■ TASK STATEMENT: Retype, word for word, every line of the records below starting at the one that contains "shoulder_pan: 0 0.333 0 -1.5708" and ending at the one that contains "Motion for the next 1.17"; include both of those lines and nothing more.

■ SUPPLIED MATERIAL:
%%

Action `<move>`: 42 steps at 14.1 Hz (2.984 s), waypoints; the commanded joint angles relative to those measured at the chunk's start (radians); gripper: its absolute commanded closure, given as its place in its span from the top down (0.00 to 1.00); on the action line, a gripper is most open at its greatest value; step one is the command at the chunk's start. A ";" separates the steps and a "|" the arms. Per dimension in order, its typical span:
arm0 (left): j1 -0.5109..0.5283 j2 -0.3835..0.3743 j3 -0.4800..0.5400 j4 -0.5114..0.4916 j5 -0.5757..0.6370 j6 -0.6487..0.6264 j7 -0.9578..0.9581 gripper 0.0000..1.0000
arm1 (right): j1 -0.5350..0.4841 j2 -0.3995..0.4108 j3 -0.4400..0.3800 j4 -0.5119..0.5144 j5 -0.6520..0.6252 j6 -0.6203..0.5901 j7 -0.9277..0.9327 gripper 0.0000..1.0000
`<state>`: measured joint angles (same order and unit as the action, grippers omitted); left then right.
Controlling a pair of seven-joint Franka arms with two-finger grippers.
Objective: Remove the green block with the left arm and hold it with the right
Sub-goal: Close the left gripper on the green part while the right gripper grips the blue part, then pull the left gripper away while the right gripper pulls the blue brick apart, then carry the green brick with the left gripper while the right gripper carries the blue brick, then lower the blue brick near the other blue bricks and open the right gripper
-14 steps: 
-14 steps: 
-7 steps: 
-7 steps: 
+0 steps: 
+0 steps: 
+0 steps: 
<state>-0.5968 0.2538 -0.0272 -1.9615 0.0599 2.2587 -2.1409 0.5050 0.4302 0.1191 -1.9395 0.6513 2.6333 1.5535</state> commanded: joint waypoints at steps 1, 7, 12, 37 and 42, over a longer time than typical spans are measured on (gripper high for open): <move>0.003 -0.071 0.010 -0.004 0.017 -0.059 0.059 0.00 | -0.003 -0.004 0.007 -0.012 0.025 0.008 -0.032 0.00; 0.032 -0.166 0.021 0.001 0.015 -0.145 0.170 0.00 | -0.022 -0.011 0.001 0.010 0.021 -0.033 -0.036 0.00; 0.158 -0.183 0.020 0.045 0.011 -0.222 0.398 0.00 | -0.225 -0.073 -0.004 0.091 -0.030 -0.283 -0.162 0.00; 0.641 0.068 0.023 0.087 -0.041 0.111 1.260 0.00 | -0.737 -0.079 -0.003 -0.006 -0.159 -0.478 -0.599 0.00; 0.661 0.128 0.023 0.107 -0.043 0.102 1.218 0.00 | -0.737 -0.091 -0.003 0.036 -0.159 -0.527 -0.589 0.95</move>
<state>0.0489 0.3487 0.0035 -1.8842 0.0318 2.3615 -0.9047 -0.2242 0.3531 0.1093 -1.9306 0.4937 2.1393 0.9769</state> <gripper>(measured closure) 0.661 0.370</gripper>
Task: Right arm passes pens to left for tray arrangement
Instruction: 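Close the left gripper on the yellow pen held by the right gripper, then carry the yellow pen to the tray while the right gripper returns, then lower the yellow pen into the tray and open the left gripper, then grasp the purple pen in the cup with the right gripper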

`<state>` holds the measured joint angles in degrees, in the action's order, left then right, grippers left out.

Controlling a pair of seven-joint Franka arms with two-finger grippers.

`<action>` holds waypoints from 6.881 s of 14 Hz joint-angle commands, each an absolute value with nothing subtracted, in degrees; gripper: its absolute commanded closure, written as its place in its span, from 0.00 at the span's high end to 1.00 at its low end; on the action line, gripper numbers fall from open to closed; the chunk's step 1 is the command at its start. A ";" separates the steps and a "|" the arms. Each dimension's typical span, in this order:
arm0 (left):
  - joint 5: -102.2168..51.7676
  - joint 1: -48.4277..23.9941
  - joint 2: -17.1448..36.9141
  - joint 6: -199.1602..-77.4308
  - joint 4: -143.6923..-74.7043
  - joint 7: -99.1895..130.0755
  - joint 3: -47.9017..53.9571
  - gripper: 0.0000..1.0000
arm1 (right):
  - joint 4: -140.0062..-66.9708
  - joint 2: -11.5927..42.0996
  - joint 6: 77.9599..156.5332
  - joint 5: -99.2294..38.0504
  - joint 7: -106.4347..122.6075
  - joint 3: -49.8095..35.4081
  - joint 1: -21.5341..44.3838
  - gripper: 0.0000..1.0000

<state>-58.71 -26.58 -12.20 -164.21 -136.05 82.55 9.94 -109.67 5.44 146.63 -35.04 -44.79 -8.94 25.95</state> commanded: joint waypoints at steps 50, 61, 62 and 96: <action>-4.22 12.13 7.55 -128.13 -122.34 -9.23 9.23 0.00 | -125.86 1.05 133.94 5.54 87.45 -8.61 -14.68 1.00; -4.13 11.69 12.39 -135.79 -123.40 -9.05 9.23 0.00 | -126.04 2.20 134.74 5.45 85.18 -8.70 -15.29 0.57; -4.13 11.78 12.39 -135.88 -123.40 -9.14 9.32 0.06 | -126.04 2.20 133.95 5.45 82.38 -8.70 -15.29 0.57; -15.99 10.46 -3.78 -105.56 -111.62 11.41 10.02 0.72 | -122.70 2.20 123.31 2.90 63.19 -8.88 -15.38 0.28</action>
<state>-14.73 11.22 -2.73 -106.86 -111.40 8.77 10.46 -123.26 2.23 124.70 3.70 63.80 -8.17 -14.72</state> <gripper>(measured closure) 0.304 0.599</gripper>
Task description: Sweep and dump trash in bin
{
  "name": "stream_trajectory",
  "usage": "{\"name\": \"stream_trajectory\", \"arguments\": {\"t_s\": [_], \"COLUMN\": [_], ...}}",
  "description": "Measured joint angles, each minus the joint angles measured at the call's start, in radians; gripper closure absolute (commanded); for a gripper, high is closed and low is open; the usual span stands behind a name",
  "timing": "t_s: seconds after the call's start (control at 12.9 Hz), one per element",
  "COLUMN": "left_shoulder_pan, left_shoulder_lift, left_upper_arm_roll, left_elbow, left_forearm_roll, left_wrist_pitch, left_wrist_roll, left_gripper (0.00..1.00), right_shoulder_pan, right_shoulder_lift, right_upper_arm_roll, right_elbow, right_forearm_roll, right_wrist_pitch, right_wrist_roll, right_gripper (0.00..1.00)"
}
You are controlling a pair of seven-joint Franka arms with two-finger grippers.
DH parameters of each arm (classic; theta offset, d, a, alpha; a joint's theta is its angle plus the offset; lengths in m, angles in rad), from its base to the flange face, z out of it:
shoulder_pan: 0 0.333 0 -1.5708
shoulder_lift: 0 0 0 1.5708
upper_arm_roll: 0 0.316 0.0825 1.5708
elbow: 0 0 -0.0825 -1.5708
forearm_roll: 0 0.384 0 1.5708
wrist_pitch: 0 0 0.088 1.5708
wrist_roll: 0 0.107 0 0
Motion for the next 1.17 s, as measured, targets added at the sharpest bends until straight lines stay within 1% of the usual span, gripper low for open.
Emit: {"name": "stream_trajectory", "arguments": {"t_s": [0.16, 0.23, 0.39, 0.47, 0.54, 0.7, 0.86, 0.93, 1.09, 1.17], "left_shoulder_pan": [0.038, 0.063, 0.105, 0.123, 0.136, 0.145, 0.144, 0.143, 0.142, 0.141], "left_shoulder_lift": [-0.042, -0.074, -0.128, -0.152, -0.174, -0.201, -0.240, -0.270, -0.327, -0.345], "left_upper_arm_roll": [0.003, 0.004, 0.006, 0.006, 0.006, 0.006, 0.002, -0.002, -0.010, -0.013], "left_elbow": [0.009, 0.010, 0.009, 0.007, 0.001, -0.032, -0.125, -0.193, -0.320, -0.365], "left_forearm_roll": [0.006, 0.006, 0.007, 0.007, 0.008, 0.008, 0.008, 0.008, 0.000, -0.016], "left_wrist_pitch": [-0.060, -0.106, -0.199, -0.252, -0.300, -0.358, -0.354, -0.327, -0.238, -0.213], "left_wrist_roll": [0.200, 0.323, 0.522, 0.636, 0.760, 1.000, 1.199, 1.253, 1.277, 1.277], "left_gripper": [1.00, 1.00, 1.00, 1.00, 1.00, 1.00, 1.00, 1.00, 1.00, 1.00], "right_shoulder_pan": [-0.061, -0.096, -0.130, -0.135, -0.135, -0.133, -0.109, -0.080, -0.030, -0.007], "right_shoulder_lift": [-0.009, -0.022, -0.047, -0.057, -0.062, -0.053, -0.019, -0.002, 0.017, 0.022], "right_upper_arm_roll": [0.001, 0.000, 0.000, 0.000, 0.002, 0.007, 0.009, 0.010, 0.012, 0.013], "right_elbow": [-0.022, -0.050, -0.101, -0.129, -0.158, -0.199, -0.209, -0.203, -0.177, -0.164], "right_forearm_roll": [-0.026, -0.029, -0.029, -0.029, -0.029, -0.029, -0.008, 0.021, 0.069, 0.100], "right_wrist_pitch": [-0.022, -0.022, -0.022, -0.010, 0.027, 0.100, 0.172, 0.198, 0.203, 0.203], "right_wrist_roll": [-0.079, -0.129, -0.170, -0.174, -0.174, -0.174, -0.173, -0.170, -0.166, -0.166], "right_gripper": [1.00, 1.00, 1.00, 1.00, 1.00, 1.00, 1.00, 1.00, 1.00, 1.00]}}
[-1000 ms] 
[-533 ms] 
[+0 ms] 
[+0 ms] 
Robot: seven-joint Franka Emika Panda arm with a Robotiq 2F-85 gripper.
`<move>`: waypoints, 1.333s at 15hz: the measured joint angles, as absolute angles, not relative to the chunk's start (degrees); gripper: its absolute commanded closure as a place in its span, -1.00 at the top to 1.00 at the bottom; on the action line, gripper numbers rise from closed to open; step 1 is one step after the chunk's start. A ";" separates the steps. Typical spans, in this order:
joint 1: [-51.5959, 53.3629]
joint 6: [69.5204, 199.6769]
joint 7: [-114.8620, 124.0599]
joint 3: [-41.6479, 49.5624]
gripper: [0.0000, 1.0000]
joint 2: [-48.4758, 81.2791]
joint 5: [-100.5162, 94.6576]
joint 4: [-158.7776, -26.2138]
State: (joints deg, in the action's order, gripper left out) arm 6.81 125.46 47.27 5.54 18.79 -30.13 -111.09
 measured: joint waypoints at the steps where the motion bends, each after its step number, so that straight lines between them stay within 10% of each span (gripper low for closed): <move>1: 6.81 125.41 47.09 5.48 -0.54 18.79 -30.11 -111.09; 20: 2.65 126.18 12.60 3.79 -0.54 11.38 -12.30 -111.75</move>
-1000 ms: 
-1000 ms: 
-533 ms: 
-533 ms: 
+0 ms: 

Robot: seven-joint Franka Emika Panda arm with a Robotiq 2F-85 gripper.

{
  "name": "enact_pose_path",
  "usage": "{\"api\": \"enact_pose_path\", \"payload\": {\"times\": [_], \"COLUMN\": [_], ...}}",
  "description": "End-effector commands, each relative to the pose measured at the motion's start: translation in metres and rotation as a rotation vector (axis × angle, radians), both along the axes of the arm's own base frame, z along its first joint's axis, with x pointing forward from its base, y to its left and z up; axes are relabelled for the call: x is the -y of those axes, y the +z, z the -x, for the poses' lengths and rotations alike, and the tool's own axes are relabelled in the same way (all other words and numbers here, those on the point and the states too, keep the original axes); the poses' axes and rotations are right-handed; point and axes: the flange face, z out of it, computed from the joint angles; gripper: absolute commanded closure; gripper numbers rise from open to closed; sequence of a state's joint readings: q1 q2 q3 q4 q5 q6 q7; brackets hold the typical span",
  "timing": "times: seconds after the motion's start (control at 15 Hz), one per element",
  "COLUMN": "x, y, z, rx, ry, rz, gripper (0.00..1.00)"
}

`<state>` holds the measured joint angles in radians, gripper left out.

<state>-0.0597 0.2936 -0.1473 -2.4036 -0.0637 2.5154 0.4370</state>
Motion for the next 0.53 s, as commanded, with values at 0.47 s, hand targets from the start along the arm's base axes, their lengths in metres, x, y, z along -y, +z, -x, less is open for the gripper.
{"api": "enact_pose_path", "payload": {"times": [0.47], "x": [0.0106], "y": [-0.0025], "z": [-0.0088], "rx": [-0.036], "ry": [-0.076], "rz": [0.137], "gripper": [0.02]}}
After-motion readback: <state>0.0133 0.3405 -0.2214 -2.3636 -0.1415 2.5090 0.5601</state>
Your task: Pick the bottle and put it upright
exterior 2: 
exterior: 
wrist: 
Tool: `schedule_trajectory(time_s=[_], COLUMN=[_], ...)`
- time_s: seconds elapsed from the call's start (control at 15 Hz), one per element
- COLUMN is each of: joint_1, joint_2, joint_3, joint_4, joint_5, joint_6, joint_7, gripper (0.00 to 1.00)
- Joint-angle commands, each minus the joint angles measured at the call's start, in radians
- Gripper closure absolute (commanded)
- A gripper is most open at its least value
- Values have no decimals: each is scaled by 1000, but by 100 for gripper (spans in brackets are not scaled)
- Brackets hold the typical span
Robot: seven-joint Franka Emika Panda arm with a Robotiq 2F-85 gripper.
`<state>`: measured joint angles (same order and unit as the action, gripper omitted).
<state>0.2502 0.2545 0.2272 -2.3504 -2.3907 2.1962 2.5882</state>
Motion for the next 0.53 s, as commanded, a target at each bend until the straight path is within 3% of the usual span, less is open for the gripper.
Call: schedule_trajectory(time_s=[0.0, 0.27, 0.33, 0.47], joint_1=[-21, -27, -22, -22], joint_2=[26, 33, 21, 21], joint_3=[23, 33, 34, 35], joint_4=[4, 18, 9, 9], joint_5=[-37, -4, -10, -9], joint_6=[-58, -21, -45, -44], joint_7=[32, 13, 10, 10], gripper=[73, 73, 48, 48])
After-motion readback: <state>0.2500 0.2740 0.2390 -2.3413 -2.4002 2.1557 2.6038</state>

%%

■ SOLUTION BELOW:
shoulder_pan: 0 0.333 0 -1.5708
shoulder_lift: 0 0 0 1.5708
upper_arm_roll: 0 0.316 0.0825 1.5708
elbow: 0 0 -0.0825 -1.5708
forearm_roll: 0 0.384 0 1.5708
wrist_pitch: 0 0 0.088 1.5708
wrist_roll: 0 0.107 0 0
Motion for the next 1.17 s, as measured, targets added at the sharpest bends until straight lines stay within 1% of the usual span, gripper low for open.

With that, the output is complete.